• Instructions for the task
Copy exactly, please, each line of the data below until the line that contains "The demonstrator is" has been copied, beginning at the top.

***** Provided material *****

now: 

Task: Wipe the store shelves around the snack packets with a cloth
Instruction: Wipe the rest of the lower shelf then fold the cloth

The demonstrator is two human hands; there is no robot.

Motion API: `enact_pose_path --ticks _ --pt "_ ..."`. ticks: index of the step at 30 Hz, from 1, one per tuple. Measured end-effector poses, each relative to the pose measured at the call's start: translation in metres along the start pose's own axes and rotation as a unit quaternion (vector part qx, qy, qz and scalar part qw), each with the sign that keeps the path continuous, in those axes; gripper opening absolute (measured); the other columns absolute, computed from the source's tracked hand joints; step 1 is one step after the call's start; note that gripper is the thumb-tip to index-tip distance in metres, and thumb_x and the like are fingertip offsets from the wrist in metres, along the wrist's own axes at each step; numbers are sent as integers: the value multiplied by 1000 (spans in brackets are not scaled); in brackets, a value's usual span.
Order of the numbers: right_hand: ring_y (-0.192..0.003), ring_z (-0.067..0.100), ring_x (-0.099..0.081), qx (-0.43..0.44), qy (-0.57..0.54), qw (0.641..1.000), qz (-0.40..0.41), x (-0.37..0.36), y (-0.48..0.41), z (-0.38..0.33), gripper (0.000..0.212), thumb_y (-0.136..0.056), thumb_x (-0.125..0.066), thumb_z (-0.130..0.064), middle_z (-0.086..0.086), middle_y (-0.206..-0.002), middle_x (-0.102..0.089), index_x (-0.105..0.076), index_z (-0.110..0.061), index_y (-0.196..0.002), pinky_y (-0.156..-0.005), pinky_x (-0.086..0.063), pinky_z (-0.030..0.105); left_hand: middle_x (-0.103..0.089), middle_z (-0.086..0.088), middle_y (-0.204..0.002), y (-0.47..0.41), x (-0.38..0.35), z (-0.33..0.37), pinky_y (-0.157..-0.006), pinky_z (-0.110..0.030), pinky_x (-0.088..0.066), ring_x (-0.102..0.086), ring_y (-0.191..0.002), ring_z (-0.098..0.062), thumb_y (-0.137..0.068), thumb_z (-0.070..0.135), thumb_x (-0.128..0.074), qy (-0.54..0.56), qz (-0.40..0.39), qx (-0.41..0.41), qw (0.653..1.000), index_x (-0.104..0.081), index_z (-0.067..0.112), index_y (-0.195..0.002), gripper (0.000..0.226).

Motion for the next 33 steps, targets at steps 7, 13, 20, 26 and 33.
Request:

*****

• Exercise output
now: 

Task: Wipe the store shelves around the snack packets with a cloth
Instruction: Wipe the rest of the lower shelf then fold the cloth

The demonstrator is two human hands; there is no robot.

A complete answer has now been given.